Макробертс спрашивает, не «преставился» ли кто-нибудь из моих близких, и я называю деда. Я догадываюсь о дальнейшем, и она, разумеется, сообщает, что он находится в комнате. Не твердил ли он чего-нибудь о пробках? «Заткни бутылку пробкой… Нет, не совсем то». Интересно, ждет ли она, что я перескочу к очевидному «заткни пробкой», но я не помню, чтобы дедушка хоть раз такое сказал, а потому молчу.

Она спрашивает, как насчет отца, и я отвечаю, что нет, он жив. Она говорит, что и его видит, у нее возник образ мужских ног: они скрещены, брюки отутюжены, ступня притоптывает. Она описывает кого-то строгого, жесткого, не умеющего прощать. Наверное, такими она представляет британских отцов, но я не узнаю образ, и мне уже стыдно постоянно ее разочаровывать.

Макробертс принимается за мою голову: надавливает пальцами на лоб и основание черепа, массирует заушную область. У меня нет серьезных соматических заболеваний, но Макробертс диагностирует страх. Она сообщает, что он пузырится в груди. Вы, мол, боитесь, что если дадите слабину, то все развалится. Это отчасти верно, я работающая мать, и мне приходится делать много дел сразу. Я бы назвала это стрессом, но Макробертс говорит, что дело в страхе, который проистекает из того, что в детстве я не получала безусловной любви.
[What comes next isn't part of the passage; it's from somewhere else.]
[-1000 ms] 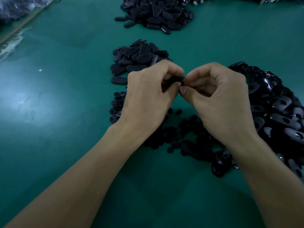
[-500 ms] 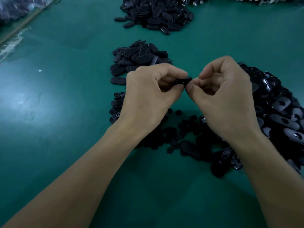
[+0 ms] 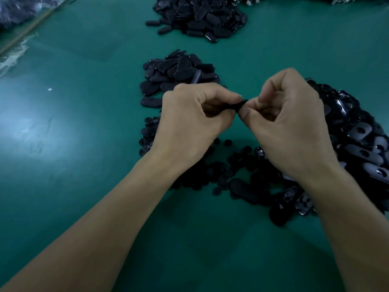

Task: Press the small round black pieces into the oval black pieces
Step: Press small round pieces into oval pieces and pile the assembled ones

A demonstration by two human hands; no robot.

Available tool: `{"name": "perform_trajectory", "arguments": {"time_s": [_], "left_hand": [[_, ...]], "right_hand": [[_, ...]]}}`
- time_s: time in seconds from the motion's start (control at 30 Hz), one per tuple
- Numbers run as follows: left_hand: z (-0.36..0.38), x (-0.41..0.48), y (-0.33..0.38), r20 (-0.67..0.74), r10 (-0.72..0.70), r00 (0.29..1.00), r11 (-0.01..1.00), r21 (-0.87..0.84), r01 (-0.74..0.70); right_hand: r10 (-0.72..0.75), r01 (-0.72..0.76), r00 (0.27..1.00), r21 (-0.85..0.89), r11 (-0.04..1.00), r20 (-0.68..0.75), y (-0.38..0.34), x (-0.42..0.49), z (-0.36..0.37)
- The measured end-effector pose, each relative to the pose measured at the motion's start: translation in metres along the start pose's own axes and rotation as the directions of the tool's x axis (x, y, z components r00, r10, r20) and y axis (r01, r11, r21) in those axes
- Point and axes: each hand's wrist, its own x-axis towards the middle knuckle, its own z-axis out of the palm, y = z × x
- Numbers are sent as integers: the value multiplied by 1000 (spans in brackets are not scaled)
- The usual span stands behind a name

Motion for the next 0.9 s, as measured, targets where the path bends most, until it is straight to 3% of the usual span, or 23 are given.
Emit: {"name": "perform_trajectory", "arguments": {"time_s": [0.17, 0.33, 0.5, 0.63, 0.9], "left_hand": [[1, 0, -1, 2, 18, 1000, 997, 81, -18], [3, 0, -2, -22, 62, 998, 987, 149, -58], [0, 3, -1, 21, -58, 998, 998, 20, 58], [-1, 3, 0, 28, -55, 998, 998, -14, 56], [5, 0, 0, -10, -2, 1000, 999, 40, 3]], "right_hand": [[-110, 102, 993, -180, 978, -33, -5, -5, 4], [-131, 120, 991, -246, 962, -27, -7, -6, 10], [-46, 40, 995, -75, 996, -84, -2, -3, 9], [26, -22, 995, 48, 999, -92, 1, 0, 8], [51, -55, 977, -13, 998, -207, 0, -4, 13]]}}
Она осведомляется, замужем ли я. Нет, отвечаю, но живу с мужчиной. Я не упоминаю детей, потому что она не спрашивает, и если Макробертс действительно видит мою ауру, то похоже, что та не открывает ей эту важную часть моей идентичности (впоследствии она говорит, что не рассчитывает увидеть детей, «если только проблема, требующая лечения, заключена не в них»). Она предупреждает, что мои отношения тоже серьезно отягощены и нужно принять решение. Очевидно, я повторяю ошибки прошлого и заслуживаю быть с тем, кто меня любит, – не важно, кто это будет. Я благополучная мать двоих детей, но она, похоже, принимает меня за особу, которая тщетно ждет предложения от никчемного дружка.